Morrison's, which runs over 430 stores and, unlike major rivals, produces much of the food it sells, said sales at stores open over a year rose 1.3 percent, excluding petrol and VAT sales tax, in the 13 weeks to Oct. 31, its fiscal third quarter.

That was up from 1 percent in the second quarter, helped by a small increase in food prices, and compares with analysts' average forecast of 1.4 percent in a Reuters poll of 11.

"We had hoped for a bit more than that ... Morrison's will need to do better in the key fourth quarter to meet our second-half forecast of over 2 percent like-for-like sales growth," said Arden Partners analyst Nick Bubb.

At 0820 GMT Morrison's shares were down 1.7 percent at 285.1 pence, lagging a 0.3 percent rise on the STOXX 600 European retail index. The stock has underperformed that index by 5 percent this year.

LOYALTY, INFLATION

Morrison's has beaten sales growth at bigger rivals Tesco Wal-Mart's Asda and J Sainsbury in recent years as it recovered from the botched acquisition of Safeway in 2004 and customers responded to its mix of low prices, fresh food counters and innovative promotions.

But it has recently slipped behind Sainsbury, hit by a steeper economic downturn in its heartlands in northern Britain and by a trend towards affordable luxury foods, which has favoured more premium players.

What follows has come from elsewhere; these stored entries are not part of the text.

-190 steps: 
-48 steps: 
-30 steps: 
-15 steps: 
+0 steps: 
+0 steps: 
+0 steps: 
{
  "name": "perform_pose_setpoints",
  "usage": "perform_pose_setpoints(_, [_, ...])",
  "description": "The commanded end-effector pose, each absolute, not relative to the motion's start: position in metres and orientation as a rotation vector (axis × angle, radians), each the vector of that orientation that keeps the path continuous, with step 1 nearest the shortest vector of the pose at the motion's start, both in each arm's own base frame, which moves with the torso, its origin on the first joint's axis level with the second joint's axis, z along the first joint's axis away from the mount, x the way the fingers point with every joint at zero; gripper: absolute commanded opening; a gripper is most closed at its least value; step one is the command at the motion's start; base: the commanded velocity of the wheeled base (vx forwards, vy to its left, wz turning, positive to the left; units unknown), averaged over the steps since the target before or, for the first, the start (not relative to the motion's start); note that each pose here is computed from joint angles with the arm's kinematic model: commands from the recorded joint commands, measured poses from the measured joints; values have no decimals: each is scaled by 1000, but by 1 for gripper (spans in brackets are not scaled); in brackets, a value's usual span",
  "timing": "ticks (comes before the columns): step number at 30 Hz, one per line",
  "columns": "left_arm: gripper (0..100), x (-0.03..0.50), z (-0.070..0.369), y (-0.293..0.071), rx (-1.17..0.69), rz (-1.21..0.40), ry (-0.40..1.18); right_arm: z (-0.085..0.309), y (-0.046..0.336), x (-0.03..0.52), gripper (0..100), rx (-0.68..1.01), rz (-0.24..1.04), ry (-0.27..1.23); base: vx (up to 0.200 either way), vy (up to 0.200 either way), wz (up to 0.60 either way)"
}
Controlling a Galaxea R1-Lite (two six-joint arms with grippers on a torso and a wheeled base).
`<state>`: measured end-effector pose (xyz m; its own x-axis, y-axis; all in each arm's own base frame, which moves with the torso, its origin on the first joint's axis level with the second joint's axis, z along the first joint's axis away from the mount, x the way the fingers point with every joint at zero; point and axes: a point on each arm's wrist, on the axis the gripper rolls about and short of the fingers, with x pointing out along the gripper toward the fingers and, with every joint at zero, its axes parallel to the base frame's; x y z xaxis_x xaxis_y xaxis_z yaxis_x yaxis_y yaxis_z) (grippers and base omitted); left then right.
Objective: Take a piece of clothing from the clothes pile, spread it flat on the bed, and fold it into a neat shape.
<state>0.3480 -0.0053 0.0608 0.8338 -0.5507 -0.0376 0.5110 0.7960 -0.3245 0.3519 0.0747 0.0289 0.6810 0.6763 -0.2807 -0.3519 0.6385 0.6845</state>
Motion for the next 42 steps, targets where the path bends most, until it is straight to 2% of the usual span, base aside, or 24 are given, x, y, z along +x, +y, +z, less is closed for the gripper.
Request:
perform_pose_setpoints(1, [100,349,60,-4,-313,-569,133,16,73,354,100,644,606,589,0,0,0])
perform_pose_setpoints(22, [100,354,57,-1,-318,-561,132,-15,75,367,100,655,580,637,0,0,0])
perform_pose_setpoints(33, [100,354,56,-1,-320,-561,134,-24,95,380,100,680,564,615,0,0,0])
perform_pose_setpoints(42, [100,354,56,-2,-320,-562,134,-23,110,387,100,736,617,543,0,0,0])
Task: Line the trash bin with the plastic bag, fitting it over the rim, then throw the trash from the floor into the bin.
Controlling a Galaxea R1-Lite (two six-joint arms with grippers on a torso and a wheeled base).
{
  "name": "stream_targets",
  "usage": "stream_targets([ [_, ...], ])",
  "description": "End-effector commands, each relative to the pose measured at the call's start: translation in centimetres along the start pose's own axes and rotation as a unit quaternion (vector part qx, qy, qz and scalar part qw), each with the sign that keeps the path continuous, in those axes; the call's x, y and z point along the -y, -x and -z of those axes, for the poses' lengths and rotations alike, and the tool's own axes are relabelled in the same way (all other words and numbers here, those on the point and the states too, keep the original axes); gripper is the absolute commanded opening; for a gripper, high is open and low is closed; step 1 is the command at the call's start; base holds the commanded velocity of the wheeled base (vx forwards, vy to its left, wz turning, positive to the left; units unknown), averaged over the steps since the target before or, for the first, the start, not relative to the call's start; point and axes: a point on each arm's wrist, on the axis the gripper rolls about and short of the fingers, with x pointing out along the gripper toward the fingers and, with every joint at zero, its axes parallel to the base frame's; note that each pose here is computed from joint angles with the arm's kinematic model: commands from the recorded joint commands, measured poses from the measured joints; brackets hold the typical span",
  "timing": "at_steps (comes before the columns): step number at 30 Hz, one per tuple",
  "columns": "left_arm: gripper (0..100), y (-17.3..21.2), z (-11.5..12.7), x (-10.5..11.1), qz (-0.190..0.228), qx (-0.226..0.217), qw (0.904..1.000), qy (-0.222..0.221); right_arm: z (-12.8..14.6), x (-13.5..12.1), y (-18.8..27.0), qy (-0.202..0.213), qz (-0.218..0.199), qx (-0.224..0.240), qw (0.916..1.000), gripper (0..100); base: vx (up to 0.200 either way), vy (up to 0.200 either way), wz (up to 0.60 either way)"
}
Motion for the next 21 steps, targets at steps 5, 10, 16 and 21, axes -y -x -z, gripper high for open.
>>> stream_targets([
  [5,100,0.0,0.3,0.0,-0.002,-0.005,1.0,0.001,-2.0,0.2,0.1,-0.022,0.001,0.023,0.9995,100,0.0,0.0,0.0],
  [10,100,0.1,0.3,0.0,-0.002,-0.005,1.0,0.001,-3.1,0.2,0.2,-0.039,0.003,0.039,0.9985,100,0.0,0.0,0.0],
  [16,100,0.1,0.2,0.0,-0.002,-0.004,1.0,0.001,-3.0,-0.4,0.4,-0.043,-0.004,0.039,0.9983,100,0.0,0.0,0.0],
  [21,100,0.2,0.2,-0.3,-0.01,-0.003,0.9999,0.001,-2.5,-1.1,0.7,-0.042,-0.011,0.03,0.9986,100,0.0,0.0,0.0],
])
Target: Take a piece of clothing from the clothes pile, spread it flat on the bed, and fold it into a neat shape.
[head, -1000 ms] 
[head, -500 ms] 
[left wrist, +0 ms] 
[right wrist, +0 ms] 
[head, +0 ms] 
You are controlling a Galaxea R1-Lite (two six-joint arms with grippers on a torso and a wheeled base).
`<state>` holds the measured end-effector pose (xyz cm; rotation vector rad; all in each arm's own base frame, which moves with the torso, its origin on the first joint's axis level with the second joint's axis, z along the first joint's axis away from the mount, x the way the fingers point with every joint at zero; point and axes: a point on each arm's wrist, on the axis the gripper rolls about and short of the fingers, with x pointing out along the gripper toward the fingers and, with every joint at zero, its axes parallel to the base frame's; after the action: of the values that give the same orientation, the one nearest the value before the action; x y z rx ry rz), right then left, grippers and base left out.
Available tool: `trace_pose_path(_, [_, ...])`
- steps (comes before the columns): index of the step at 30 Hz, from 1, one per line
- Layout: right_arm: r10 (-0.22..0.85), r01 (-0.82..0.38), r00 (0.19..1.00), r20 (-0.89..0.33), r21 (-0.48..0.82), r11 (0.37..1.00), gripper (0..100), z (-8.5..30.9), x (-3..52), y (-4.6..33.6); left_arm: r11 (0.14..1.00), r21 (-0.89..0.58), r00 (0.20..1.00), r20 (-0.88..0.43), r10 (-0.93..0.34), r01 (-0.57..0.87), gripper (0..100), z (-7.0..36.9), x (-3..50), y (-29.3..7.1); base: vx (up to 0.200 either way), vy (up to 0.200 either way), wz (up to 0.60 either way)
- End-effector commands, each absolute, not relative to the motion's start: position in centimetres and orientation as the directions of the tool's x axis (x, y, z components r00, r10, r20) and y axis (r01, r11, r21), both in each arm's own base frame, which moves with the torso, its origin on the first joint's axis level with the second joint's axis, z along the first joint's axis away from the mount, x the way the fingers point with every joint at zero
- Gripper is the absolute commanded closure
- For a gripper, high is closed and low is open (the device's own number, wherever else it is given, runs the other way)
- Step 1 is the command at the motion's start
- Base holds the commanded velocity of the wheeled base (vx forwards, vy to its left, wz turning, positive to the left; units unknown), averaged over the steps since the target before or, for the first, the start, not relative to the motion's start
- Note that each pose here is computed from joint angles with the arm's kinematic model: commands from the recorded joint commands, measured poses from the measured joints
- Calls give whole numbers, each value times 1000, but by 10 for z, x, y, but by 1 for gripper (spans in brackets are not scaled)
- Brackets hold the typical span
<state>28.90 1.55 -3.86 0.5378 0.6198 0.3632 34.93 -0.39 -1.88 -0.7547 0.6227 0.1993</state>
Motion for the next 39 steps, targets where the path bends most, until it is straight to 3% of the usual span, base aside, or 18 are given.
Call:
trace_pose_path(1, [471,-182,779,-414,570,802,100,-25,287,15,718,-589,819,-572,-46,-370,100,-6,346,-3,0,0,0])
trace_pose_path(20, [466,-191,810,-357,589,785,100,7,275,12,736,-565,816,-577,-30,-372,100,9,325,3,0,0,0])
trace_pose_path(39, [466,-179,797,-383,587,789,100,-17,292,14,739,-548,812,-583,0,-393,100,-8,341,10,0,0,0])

Some analysts are also concerned that Morrison's lacks the diversity of its rivals, although new chief executive Dalton Philips announced plans in September to test convenience stores and selling over the Internet next year.

Pennycook said Christmas would be tough, but still expected Britons to treat themselves with premium goods and party food.

He was also confident the group's collector card loyalty scheme, which has helped to drive strong Christmas sales growth in recent years, would stand up well to the challenge of a new voucher programme from Asda.

Morrison's was comfortable with analysts' full-year consensus profit forecast of about 860 million pounds, he added.

A survey on Wednesday showed British food price inflation at a 16-month high of 4.4 percent in October.

However, Pennycook forecast inflation over the second half of the group's financial year would be around 2-3 percent, and played down fears of further big increases in 2011.